-- WORK INSTRUCTION --
Within the listing below, how many lines contain the word "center"? Answer with the number only.

-- INFORMATION GIVEN --
== Segment start ==

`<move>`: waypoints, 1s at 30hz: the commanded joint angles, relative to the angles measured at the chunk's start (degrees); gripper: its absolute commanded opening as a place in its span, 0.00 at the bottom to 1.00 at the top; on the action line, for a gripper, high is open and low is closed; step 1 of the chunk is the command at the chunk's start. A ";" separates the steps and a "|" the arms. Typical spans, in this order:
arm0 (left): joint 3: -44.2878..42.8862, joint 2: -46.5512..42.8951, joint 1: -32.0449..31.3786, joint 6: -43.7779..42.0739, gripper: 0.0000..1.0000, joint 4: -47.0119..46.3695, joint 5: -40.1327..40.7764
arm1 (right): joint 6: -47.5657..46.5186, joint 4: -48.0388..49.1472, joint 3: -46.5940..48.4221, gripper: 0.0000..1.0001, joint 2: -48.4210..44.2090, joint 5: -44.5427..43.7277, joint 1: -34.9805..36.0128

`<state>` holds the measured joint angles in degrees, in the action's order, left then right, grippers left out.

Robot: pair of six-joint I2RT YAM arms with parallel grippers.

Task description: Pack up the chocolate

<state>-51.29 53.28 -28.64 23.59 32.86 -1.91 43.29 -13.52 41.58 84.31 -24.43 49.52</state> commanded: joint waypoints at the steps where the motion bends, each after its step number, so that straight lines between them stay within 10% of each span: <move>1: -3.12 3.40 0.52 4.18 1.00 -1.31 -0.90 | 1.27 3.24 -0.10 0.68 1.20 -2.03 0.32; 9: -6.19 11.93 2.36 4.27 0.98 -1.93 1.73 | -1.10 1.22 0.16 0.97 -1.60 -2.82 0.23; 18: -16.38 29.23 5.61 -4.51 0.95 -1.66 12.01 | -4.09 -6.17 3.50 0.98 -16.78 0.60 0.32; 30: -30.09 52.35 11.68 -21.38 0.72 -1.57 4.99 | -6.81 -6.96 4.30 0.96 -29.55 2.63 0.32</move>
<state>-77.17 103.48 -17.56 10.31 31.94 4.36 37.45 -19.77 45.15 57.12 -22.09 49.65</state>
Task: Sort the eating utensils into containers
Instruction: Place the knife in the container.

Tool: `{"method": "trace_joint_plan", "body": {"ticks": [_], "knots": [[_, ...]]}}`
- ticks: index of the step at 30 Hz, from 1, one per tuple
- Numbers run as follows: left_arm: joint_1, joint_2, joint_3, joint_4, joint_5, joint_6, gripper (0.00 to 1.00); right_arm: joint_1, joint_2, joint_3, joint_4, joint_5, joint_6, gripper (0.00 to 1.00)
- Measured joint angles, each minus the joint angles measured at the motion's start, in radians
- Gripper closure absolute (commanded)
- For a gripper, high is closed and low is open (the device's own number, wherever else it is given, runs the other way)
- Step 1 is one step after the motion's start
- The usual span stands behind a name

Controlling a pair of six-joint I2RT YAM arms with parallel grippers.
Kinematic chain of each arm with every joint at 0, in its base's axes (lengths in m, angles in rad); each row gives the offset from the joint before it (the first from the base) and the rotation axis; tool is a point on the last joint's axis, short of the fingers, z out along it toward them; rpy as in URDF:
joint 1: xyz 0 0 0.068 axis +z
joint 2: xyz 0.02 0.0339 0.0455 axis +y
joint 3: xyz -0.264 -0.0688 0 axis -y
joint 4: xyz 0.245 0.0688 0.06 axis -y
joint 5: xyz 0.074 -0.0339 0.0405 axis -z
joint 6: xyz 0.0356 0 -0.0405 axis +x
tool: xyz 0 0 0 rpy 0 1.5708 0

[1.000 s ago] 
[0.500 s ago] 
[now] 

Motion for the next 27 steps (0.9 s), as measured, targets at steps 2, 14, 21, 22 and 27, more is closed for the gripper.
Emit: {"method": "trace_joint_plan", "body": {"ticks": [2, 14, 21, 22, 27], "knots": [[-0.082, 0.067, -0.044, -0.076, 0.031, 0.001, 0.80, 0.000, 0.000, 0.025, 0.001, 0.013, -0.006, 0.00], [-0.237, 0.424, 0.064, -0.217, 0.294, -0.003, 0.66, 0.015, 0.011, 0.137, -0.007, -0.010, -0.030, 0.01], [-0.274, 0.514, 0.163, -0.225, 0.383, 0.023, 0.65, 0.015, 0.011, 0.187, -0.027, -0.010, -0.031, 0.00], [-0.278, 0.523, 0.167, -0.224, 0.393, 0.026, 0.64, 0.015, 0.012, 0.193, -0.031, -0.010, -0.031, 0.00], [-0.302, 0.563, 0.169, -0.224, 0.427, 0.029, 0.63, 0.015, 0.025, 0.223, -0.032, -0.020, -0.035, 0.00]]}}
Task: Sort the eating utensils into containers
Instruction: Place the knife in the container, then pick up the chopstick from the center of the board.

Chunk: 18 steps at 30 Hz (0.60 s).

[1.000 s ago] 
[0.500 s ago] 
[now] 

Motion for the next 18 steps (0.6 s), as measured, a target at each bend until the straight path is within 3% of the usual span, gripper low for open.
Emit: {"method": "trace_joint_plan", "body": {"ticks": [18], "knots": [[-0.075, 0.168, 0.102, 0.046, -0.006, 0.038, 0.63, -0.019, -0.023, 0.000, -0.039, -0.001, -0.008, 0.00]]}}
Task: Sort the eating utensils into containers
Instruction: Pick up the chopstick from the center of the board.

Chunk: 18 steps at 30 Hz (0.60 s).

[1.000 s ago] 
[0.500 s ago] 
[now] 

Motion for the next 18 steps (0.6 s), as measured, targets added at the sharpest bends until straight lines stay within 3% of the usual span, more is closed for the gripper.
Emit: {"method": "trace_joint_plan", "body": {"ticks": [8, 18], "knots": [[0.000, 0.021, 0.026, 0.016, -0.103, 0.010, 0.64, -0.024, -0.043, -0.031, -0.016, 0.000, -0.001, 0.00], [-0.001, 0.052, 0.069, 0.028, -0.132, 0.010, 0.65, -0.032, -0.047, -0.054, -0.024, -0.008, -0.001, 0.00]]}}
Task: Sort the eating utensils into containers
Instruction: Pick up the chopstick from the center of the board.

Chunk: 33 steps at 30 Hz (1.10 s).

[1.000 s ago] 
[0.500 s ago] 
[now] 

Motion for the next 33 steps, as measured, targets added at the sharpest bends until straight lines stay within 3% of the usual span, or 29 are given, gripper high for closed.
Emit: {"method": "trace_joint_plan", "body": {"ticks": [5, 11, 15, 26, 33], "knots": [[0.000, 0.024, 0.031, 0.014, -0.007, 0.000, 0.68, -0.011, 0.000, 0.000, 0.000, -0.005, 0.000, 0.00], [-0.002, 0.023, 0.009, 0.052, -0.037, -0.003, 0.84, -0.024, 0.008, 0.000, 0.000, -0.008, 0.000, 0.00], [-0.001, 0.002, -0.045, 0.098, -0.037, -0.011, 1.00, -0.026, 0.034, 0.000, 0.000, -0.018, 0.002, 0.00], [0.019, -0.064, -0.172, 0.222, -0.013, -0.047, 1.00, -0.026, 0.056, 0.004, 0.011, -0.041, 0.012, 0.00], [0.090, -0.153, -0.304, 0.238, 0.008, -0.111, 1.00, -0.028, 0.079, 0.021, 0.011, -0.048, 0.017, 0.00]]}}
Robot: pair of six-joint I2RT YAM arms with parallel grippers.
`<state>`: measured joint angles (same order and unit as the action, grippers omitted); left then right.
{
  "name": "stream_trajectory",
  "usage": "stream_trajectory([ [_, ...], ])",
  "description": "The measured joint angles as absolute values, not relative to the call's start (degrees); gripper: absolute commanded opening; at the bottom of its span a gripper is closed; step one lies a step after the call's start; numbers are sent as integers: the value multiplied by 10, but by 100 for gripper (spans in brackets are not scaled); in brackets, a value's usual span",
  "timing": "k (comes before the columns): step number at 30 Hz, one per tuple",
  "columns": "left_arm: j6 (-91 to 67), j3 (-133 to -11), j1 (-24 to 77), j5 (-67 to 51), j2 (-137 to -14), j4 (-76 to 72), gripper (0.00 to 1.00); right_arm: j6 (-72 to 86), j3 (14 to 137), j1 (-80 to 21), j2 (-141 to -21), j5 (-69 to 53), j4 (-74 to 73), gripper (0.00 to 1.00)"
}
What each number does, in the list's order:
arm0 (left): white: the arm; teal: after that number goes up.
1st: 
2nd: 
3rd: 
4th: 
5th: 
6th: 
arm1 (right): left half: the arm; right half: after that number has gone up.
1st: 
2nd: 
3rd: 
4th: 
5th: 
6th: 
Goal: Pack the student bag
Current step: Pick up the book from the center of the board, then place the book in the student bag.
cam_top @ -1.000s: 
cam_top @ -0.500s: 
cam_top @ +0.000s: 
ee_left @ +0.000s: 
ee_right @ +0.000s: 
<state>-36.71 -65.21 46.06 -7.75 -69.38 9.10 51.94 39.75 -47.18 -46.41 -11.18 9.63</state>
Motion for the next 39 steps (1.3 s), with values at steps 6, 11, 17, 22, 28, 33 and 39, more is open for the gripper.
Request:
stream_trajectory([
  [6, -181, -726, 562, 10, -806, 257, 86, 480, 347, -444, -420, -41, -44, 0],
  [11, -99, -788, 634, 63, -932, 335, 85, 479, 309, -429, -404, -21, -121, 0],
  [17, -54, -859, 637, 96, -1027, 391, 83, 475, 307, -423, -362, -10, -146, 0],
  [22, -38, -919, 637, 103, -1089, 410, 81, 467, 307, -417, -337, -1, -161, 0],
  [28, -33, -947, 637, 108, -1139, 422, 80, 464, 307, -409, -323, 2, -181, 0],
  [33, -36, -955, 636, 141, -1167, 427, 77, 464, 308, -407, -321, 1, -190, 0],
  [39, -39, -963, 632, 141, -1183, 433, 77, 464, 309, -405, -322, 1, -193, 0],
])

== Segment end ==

-- RESPONSE BELOW --
4